▸ Stored data
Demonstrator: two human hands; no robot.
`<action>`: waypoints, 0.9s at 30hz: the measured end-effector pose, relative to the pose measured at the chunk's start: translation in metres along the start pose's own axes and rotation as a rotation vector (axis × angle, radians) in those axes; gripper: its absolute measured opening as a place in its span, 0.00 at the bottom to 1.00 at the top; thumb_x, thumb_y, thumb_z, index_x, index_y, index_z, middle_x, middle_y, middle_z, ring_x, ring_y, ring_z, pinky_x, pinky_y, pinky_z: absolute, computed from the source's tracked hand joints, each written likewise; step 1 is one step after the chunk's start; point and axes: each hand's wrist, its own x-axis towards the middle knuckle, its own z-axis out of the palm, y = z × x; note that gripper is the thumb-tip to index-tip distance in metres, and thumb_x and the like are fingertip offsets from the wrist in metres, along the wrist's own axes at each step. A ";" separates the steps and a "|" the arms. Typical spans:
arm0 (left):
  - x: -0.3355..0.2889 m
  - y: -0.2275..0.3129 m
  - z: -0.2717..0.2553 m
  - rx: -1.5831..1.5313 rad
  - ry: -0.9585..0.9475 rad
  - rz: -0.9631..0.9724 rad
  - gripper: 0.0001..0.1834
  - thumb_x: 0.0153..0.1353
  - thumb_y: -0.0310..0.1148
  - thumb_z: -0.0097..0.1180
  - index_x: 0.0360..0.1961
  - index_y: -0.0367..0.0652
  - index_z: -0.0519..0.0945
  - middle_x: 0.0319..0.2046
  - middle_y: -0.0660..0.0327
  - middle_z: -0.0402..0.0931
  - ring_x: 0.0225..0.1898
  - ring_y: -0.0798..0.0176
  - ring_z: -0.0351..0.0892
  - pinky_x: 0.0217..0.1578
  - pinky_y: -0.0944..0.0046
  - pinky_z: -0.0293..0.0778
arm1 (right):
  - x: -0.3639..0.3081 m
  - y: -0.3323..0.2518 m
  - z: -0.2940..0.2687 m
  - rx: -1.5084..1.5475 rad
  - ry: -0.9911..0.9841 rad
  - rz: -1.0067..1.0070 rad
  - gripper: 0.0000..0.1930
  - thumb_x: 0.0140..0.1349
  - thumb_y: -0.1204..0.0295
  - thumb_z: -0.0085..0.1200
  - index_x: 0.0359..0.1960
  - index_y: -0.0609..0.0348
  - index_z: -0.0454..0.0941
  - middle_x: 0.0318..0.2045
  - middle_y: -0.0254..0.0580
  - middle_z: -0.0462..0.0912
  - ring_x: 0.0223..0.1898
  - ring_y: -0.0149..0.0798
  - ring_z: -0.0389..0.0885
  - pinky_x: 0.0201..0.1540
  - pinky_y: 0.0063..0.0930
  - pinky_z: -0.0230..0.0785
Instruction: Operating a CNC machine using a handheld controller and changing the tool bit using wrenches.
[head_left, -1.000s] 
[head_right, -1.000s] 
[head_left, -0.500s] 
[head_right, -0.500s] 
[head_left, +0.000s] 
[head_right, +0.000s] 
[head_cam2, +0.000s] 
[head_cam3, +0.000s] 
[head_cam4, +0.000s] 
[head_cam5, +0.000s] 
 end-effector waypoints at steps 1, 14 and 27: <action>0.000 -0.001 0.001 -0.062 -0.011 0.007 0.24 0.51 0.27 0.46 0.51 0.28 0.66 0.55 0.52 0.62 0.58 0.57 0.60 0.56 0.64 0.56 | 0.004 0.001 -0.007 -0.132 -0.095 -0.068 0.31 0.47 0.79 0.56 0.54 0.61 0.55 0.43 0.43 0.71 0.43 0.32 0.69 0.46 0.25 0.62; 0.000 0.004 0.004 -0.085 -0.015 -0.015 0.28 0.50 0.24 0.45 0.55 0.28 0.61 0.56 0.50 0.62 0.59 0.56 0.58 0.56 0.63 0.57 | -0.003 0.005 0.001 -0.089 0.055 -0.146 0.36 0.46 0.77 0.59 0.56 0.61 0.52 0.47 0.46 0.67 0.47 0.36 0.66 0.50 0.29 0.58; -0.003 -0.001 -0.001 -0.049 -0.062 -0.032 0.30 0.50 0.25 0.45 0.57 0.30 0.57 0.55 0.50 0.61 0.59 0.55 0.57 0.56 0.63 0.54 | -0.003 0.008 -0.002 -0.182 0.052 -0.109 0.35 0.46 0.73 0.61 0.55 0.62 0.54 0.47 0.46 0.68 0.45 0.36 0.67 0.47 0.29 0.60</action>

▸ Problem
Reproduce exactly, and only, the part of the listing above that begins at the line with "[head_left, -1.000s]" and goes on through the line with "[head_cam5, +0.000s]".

▸ Written solution
[head_left, -1.000s] 
[head_right, -1.000s] 
[head_left, -0.500s] 
[head_right, -0.500s] 
[head_left, +0.000s] 
[head_right, +0.000s] 
[head_cam2, +0.000s] 
[head_cam3, +0.000s] 
[head_cam4, +0.000s] 
[head_cam5, +0.000s] 

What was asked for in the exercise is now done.